The opening paragraph perfectly sets the tone of the story:
“Minnie was an ugly little Londoner who had been cook to the Sothern family for twenty-five years. She had come to them ‘just a raw girl’, as Mrs Sothern was fond of explaining. The way she said it made Minnie sound like a lump of something dreadfully unappetising that Mrs Sothern’s skill had converted into a masterpiece of a dish. The words seemed to imply that the Sothern ladies, between them, had taught Minnie everything she knew. The truth was that Minnie was that extremely rare thing among the English, a natural magnificent cook, who would have found her medium and her style whatever happened. Before the war, her dinners were memorable, and Mr Sothern would say to his wife that though Minnie’s cooking was, of course, nothing like the French, when it came to something solid, like a roast the English. He was a big man, leaning, with Minnie’s assistance, toward corpulence. All the Sotherns were substantially built, and their house in Bayswater was veiled with muffling plush curtains and full of large, softly curved objects filled with down, covered with rosy glazed chintz, or padded with leather. Even the china figures in the drawing-room cabinets contributed to the overstuffed effect, representing, as they did, bonny, plump shepherdesses and well-fed sheep. When you entered the front door and planted your feet on the thick Turkey carpet, you breathed comfortable virtues in the air along with a whiff of whatever delicious food Minnie was cooking..”

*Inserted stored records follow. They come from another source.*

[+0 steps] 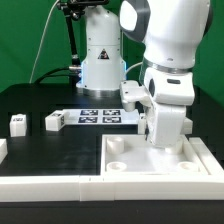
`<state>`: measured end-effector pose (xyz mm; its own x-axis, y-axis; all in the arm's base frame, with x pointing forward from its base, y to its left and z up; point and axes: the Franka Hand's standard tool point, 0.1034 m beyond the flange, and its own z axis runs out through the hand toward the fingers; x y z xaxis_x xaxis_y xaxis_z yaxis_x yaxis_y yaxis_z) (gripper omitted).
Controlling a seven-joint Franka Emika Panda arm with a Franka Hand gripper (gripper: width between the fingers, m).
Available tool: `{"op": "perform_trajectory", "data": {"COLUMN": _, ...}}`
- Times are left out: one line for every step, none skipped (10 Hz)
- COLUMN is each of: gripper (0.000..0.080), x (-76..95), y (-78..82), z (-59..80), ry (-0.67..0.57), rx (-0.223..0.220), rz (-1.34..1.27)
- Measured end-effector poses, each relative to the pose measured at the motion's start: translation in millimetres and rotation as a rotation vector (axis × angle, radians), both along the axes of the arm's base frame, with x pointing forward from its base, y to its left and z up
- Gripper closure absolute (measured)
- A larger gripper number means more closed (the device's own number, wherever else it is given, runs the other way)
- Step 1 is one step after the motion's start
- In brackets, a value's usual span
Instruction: Assemble one leg
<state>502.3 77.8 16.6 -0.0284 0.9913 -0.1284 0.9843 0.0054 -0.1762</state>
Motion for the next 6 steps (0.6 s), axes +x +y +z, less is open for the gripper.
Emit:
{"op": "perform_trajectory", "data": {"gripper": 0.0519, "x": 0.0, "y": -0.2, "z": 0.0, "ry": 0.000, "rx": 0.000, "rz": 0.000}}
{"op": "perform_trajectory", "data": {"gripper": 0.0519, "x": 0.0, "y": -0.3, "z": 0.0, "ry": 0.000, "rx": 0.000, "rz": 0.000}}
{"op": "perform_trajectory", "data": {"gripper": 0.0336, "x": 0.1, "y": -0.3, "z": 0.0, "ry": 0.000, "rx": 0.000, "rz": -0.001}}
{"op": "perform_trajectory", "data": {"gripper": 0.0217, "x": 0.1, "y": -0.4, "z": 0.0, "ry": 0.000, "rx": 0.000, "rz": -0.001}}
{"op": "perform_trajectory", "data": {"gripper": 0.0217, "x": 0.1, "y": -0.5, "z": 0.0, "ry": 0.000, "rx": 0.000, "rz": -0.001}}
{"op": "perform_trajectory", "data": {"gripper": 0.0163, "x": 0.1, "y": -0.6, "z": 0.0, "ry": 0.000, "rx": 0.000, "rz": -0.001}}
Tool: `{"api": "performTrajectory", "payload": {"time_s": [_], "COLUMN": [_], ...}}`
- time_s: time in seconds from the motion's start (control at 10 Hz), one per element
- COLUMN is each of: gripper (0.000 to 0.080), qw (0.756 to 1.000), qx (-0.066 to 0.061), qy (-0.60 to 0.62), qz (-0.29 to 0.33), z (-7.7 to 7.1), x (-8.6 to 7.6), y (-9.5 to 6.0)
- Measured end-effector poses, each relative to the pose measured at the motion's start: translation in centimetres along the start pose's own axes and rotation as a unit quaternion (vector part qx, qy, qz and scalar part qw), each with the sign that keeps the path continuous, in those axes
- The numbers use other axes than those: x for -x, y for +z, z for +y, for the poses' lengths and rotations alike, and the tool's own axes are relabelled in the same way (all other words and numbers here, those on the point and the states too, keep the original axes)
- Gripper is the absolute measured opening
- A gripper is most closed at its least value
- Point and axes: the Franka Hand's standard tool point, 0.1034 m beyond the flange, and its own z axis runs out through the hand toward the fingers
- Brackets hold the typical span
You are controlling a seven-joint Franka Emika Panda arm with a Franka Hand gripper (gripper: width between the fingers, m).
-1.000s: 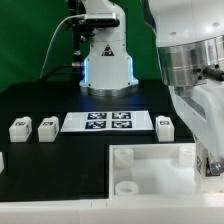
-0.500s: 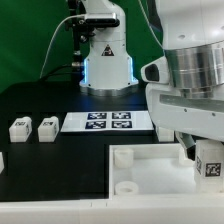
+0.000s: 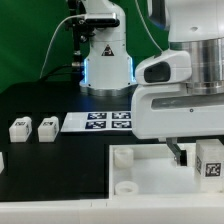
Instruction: Assemble one leg
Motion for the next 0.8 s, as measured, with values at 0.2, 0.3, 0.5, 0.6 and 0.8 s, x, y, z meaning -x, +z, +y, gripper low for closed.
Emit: {"api": "performTrajectory", "payload": {"time_s": [0.2, 0.3, 0.5, 0.6, 0.8], "gripper": [0.0649, 0.0639, 0.0482, 0.0286, 0.0291], "qw": [0.999, 1.0, 1.0, 0.998, 0.989], "qx": [0.0, 0.0, -0.002, -0.003, -0.003], "qy": [-0.039, -0.027, 0.023, 0.067, 0.147], "qz": [0.0, 0.0, 0.0, -0.001, -0.001], "z": [0.5, 0.44, 0.4, 0.36, 0.36], "x": [-0.14, -0.11, -0.09, -0.07, -0.08], "y": [-0.02, 0.02, 0.05, 0.06, 0.05]}}
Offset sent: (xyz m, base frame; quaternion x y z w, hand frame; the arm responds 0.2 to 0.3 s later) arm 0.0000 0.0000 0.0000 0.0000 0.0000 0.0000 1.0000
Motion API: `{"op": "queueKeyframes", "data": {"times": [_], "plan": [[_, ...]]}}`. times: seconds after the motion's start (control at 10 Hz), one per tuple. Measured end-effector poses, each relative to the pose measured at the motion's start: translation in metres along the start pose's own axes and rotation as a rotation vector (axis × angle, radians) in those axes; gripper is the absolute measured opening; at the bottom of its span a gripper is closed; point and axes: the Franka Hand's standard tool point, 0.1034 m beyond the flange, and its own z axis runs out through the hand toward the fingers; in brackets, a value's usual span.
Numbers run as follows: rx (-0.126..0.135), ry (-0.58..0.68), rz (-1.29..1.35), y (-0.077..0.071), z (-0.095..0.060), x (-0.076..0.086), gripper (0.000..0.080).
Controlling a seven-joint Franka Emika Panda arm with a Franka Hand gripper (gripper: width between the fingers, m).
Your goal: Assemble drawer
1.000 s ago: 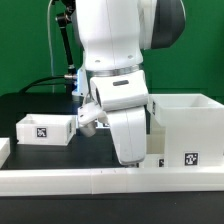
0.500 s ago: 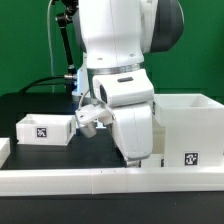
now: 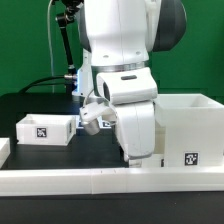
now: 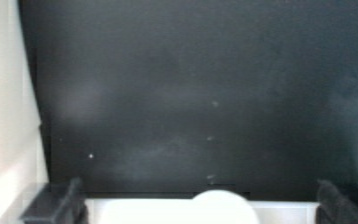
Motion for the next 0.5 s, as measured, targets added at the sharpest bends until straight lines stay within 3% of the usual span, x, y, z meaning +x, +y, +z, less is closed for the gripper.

The plot unrolls when the hitherto unthinkable happens, after 25 years Minnie gives her two week notice.
I think the collection of short stories The Persephone Book of Short Stories might be of interest to many in the group. Of the thirty stories in the collection dating from a 1909 story by Susan Glaspell, an American up to a story by Penelope Fitzgerald from 1986. Only Mollie Parker-Downes has two stories. There is one story in translation from the French by Irene Némrovsky. Fourteen of the writers seem to be in the Undervalued British Novelists 1930 to 1960. There is a concise biography of each writer as well as first publication information on the stories.